- _Information supplied_:
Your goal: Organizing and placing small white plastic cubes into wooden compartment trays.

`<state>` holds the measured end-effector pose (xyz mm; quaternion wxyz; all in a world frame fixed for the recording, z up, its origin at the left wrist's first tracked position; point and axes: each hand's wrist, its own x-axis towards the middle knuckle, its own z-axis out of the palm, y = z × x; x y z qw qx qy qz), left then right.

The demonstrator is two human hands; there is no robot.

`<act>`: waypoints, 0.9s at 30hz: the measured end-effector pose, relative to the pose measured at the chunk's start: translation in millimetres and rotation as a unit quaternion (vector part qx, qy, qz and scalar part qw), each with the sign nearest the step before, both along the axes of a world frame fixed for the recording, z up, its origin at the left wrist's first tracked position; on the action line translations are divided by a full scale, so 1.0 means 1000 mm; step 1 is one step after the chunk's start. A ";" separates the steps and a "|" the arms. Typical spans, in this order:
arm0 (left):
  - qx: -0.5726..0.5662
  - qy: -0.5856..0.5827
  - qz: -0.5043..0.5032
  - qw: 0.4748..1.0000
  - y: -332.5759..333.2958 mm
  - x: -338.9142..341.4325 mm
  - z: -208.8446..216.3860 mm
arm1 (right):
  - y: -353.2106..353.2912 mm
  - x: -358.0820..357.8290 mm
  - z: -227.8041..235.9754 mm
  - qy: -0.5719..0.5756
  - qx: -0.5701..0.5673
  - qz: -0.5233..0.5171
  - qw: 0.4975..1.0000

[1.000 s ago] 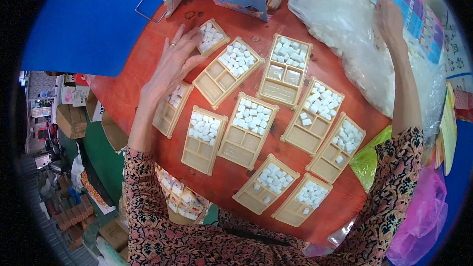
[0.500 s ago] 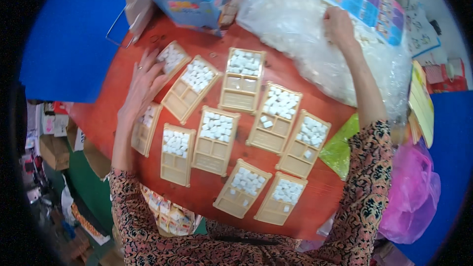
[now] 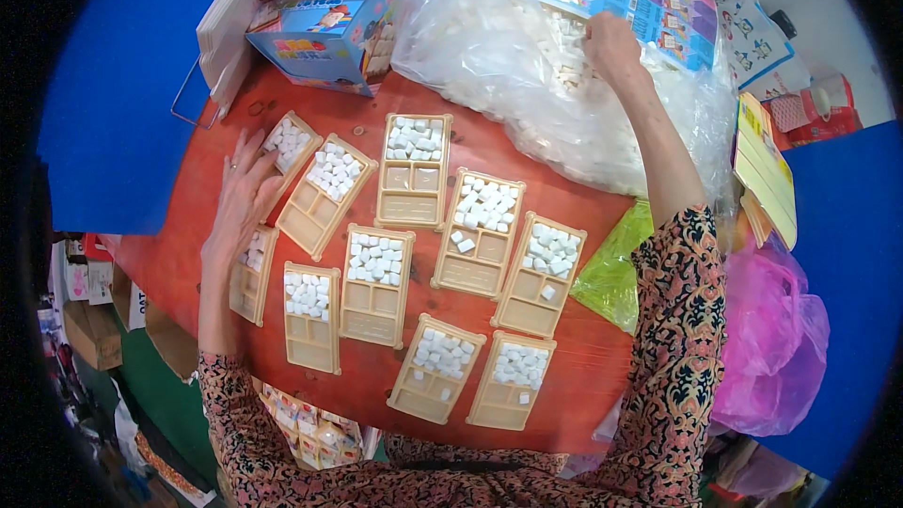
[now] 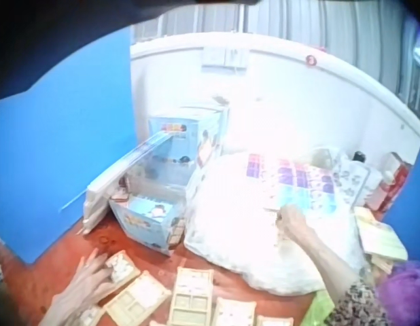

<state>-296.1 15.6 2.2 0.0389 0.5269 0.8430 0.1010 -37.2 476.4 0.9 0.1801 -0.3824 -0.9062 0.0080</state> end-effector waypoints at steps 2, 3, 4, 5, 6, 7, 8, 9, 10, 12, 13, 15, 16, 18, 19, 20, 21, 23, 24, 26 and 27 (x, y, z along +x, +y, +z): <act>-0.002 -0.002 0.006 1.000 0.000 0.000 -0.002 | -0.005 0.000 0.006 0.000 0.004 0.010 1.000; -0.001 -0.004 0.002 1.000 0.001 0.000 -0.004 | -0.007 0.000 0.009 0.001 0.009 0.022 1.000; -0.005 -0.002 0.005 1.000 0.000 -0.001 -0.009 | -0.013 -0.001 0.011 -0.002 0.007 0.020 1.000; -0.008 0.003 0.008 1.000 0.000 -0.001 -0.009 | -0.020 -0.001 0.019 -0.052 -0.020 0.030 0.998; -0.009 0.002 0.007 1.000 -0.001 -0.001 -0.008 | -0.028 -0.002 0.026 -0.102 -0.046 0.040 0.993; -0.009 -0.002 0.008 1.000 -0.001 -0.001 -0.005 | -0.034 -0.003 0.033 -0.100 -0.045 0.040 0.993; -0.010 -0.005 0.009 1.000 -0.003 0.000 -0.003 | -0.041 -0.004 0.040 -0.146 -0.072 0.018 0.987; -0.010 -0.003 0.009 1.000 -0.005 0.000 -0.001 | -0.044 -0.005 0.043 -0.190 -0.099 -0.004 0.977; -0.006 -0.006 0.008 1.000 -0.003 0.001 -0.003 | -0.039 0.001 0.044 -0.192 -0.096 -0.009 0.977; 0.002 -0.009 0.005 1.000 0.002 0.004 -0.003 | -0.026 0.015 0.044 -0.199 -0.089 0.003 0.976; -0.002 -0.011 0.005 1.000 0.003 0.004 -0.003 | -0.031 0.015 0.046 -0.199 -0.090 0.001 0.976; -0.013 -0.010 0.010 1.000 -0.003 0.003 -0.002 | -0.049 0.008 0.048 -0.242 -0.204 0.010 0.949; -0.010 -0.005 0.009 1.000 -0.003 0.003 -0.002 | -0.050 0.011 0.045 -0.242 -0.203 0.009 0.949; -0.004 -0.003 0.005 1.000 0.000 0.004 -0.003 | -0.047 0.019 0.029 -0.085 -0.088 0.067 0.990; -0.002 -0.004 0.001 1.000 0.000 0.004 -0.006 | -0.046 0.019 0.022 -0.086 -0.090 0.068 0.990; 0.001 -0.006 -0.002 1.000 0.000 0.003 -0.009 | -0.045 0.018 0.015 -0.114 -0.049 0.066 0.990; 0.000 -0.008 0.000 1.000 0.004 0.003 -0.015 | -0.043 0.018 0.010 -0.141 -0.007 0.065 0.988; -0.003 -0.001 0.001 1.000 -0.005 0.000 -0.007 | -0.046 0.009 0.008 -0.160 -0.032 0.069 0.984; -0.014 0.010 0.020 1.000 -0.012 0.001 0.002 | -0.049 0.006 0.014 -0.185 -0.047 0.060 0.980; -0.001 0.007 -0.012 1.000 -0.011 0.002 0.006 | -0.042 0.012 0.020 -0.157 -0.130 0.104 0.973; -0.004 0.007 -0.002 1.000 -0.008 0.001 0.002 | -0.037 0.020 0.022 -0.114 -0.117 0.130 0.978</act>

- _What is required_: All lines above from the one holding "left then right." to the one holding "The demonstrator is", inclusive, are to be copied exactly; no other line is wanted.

- _Task result_:
`<state>` holds the measured end-effector pose (xyz mm; quaternion wxyz; all in a world frame fixed for the recording, z up, its origin at the left wrist's first tracked position; point and axes: each hand's wrist, its own x-axis towards the middle knuckle, its own z-axis out of the palm, y = z × x; x y z qw qx qy qz), left then right.

The demonstrator is two human hands; there is no robot.

The complete answer has now been given.